Following his arrival in London, Dorian (Ben Barnes) meets both the lover of life, Lord Henry Wotton (Colin Firth), and his artist friend Basil Hallward (Ben Chaplin) who insists on painting a portrait of the handsome young man. On seeing the finished portrait Dorian vows to always remain the handsome devil in the painting. As time passes Dorian doesn't age what so ever but whilst staying young and handsome he becomes corrupt user of people and products to attain pleasure. But whilst Dorian never changes the image in the portrait tells a very different story.
Director Oliver Parker has made the same mistake with "Dorian Gray" as other directors have made when they have adapted Oscar Wilde to the big screen. That mistake is making a movie for those already familiar with the novel and not making a movie which speaks to those unfamiliar and not fans of Oscar Wilde. As such, having never read Wilde's novel, watching "Dorian Gray" is at times an arduous experience which seems to go for shock tactics as it brings to life Dorian's hedonistic pleasures as he takes to bed everyone and anyone from mothers & daughters to men.
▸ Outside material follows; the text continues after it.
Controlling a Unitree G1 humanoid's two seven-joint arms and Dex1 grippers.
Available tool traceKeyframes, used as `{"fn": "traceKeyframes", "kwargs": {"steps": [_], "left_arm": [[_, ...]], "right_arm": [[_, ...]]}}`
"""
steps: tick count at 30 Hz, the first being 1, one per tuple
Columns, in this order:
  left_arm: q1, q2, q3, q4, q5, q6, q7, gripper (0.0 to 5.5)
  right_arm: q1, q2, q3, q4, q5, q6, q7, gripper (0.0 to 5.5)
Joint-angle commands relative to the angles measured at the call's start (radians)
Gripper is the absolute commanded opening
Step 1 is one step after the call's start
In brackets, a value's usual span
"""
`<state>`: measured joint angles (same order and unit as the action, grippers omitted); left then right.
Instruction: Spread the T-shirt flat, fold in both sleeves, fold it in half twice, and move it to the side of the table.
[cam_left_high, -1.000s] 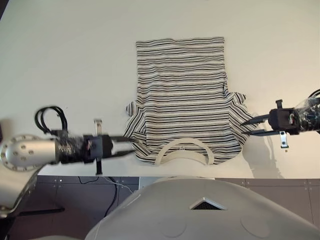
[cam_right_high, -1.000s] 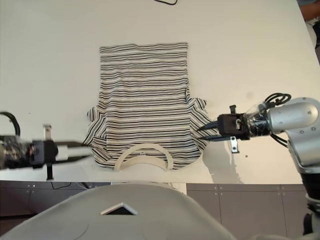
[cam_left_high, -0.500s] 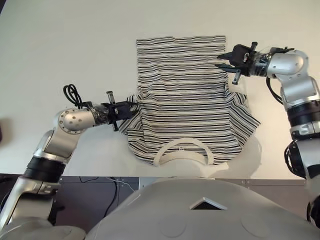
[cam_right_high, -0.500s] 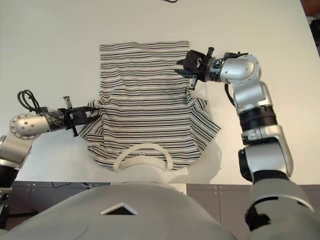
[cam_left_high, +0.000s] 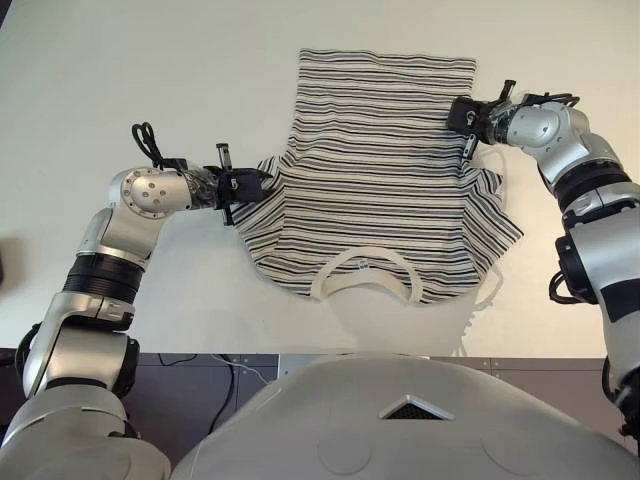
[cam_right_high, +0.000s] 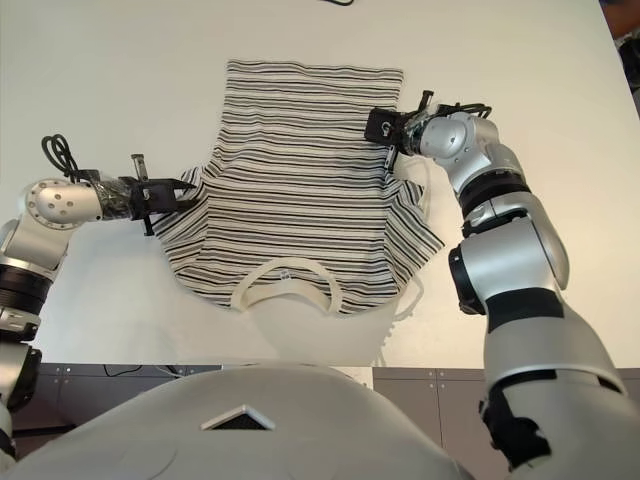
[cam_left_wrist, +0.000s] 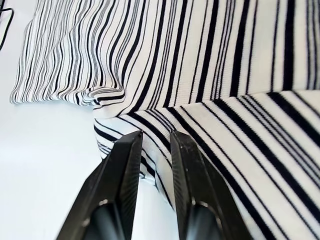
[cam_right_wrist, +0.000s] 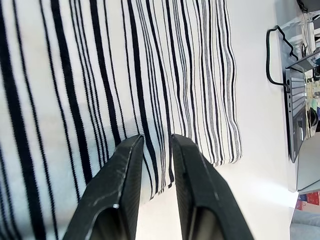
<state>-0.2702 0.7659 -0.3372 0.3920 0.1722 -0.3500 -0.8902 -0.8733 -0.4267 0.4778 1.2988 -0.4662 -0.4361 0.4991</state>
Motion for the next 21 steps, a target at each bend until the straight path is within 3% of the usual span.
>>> {"fn": "traceKeyframes", "kwargs": {"steps": [1,7,14,17,21], "left_arm": [[0.063,-0.005,-0.017,-0.040,-0.004,0.012,-0.040,1.03],[0.156,0.074,0.027,-0.122,-0.014,0.029,-0.050,1.03],[0.267,0.099,0.073,-0.292,-0.053,0.096,-0.039,1.03],[0.318,0.086,0.125,-0.374,-0.109,0.162,-0.009,1.03],[0.392,0.073,0.214,-0.446,-0.160,0.219,0.056,1.03]], "right_arm": [[-0.001,0.022,-0.024,0.023,-0.001,0.000,-0.012,1.02],[-0.009,-0.009,-0.088,0.001,0.028,-0.061,-0.025,1.02],[0.083,-0.163,-0.168,-0.135,0.106,-0.244,0.101,1.02],[0.286,-0.265,-0.231,-0.449,0.284,-0.274,0.267,1.02],[0.615,-0.406,-0.287,-0.970,0.537,-0.110,0.438,1.02]]}}
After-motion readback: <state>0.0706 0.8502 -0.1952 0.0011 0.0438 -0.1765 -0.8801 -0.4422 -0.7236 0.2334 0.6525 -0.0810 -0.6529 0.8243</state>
The thing is because "Dorian Gray" doesn't cater for those who are not wild about Wilde the rest of the movie fails to grab you. What does grab you is the commitment the actors show to their performances and there is no denying that this cast lead by Ben Barnes have a certain appeal. But you see I am clutching at straws to really enthuse about this movie as whilst it is technically well made with the scenes designed to shock and grab your attention doing just that everything else in it just didn't grab me as it catered for Wilde fans and not the masses.
What this all boils down to is that maybe "Dorian Gray" entertains those who come to it as fans of Oscar Wilde and know the story already. But for those who don't this is a movie which grabs you with its shocks but fails to draw you in to the story and the characters.